Copy every line below exactly.

BEGIN Supplied information

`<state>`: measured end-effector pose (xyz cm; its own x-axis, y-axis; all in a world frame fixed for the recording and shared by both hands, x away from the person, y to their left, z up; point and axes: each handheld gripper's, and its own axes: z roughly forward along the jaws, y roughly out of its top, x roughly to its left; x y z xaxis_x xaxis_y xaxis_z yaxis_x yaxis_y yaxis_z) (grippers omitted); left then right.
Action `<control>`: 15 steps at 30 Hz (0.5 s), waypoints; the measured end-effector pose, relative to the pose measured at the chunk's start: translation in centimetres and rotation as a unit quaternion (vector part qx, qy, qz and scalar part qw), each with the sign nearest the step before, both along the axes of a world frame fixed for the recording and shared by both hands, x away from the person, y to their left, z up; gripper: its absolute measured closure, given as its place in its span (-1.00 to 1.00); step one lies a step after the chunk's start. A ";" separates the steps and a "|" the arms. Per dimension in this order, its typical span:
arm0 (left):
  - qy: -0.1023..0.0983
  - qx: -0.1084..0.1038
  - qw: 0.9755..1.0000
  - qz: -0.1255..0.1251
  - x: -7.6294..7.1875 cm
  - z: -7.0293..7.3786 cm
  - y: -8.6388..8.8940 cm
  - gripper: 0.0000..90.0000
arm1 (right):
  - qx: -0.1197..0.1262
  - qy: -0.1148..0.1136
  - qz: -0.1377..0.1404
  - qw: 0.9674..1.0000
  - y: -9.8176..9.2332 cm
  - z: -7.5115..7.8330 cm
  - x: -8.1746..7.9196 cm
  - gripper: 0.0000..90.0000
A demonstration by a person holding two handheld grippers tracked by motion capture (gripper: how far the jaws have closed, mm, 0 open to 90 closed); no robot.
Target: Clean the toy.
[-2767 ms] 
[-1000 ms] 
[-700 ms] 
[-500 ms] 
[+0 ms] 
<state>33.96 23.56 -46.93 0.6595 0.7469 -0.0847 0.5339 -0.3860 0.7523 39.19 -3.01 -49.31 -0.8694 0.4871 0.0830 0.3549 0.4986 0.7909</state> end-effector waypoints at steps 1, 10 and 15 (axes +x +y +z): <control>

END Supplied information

» **Answer to the problem**
`<state>`: measured end-effector pose (xyz cm; its own x-axis, y-axis; all in a world frame fixed for the recording and shared by both hands, x away from the person, y to their left, z up; point and axes: each handheld gripper's, and its own axes: z roughly forward along the jaws, y roughly out of its top, x roughly to its left; x y z xaxis_x xaxis_y xaxis_z yaxis_x yaxis_y yaxis_z) (grippers omitted); left then right.
Action `<control>`: 15 steps at 30 Hz (0.5 s), waypoints; the measured end-effector pose, relative to the pose measured at the chunk's start: translation in centimetres and rotation as a unit quaternion (vector part qx, qy, qz and scalar part qw), each with the sign nearest the step before, both along the axes of a world frame fixed for the recording and shared by both hands, x away from the person, y to their left, z up; gripper: its absolute measured closure, given as its place in its span (-1.00 to 1.00); step one lies a step after the chunk's start. A ";" separates the steps and a "|" the arms. Per dimension in this order, its typical span:
arm0 (left):
  - qy: -0.1023..0.0983
  - qx: -0.1084..0.1038
  - qw: 0.9755..1.0000
  - qz: -0.1255..0.1251
  - x: -7.6294..7.1875 cm
  - z: -7.0293..7.3786 cm
  - y: -8.6388..8.8940 cm
  - gripper: 0.0000..90.0000
arm1 (right):
  - qx: -0.1197..0.1262
  - qy: -0.1148..0.1136
  - qz: -0.1377..0.1404
  - qw: 0.9674..1.0000
  - y: -9.8176..9.2332 cm
  - z: -7.5115..7.8330 cm
  - x: -8.1746..7.9196 cm
  - gripper: 0.0000..90.0000
A demonstration by a person holding two handheld grippers tracked by motion capture (gripper: how far the jaws have closed, mm, 0 open to 90 closed); no robot.
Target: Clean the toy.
[-2767 ms] 
[-1000 ms] 
[-700 ms] 
[-500 ms] 
[+0 ms] 
<state>33.96 23.56 -46.93 0.6595 0.7469 -0.0847 0.5339 -0.3860 0.7523 39.19 -3.01 -49.31 -0.8694 0.4871 0.0830 0.3549 0.4986 0.7909</state> end-effector waypoints at steps 1, 10 and 15 (axes +x +y +z): <control>

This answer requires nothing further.